One of the key things about Tesla in 2019 is that four fifth’s of them were Tesla in ’86 and whatever frustrations they felt after their last record “Simplicity” in 2014 (when they admitted they were not going to make another album) are blown away by the time the intro to “You Won’t Take Me Alive”, which sounds sleazy and as more full of beans than a band four decades into their career has any right to. It swaggers, it crunches, it is – to all intents and purposes – just happy to be here.
“Taste Like” is proudly rooted in the 80s, but not in a dated way, and whatever else Collen learned from Mutt Lange, then the importance of a chorus that soars, seems to have been right at the top.
Bands often say, “oh, we don’t sound like anyone else” and generally it is hogwash. In Tesla’s case, though, it kind of rings true, certainly they plough a different furrow to their peers. “We Can Rule The World” has echoes of The Beatles, for example, but done through a prism of hard rock. Then they follow it up with the title track, which if not a shock per se, then jars with its electro beat.

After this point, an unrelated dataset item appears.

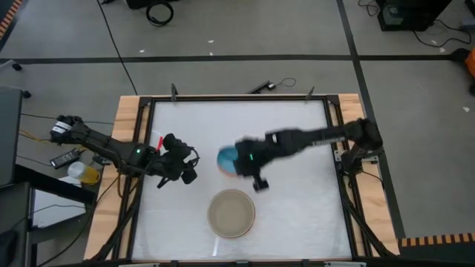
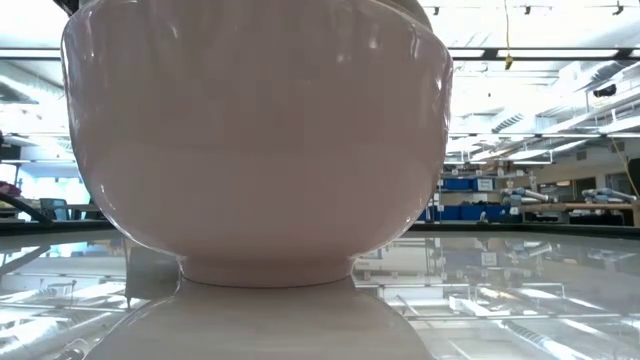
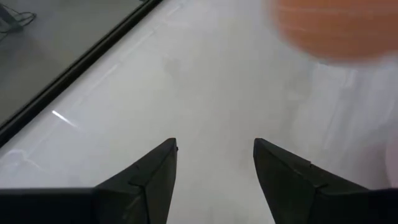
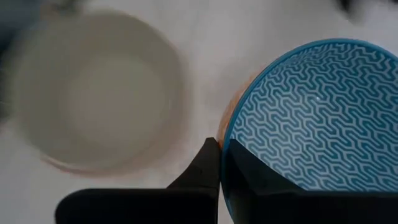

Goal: Nest bowls inside each other
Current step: Stack the blue bowl on top of the gray bowl

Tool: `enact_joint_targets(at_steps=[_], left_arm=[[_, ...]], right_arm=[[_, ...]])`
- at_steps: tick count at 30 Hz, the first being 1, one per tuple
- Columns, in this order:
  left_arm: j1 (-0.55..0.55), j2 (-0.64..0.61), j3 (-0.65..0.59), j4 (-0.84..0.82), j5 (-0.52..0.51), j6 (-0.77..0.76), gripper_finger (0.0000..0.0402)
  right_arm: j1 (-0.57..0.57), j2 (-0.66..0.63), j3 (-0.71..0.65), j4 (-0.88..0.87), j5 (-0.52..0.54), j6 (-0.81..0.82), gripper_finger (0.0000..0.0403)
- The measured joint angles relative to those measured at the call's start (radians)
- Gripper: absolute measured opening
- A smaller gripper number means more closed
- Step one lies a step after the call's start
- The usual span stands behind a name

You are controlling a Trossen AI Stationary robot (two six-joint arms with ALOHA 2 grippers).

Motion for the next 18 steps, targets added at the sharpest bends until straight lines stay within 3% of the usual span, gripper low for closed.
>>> enact_joint_targets(at_steps=[9, 18], left_arm=[[-0.061, 0.001, 0.000, -0.014, -0.034, -0.106, 0.0214], [-0.091, 0.001, 0.000, -0.010, -0.034, -0.129, 0.0214]], right_arm=[[0.267, 0.006, 0.000, 0.158, 0.059, 0.099, 0.0015], [0.306, 0.166, -0.008, 0.164, 0.063, 0.118, 0.0015]])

One thing that all these bands always had, though was a big old ballad. And “Shock” has “Love Is A Fire” – and if you can, unsurprisingly hear some Leps influences throughout, then let’s be real here, this one is “When Love And Hate Collide” rebadged.
Much better is “California Summer Song” which injects some real sunshine over a track that will you have you reaching for your old Everclear stuff. “Forever Loving You” is another ballad – of course it is – but it is more overtly pop than power, Daughtry would be sticking another Gold Disc up in their houses if they’d got this.
It’s personal taste, of course, but the rockier moments are where “Shock” scores, and also where it does things you don’t expect. “The Mission” broods more than most, and “Tied To The Tracks” may well be the best of all. It’s slide guitar is imbued with a real urgency.
There is some damn fine twin guitar in the effortless cool of “Afterlife” – which would have “massive radio hit” written all over it, if such things mattered these days – “I Want Everything” is more muscular and a wonderful example to the Bon Jovi’s of this world that growing old doesn’t always have to mean going middle of the road.
Tellingly, the record ends with a track called “Comfort Zone” which grooves along on the back of a truly filthy sounding bass line, but which also, maybe, is indicative of a band that challenged itself this time around.
Never ones, in truth, to follow the herd, on “Shock” Tesla really do sound electric.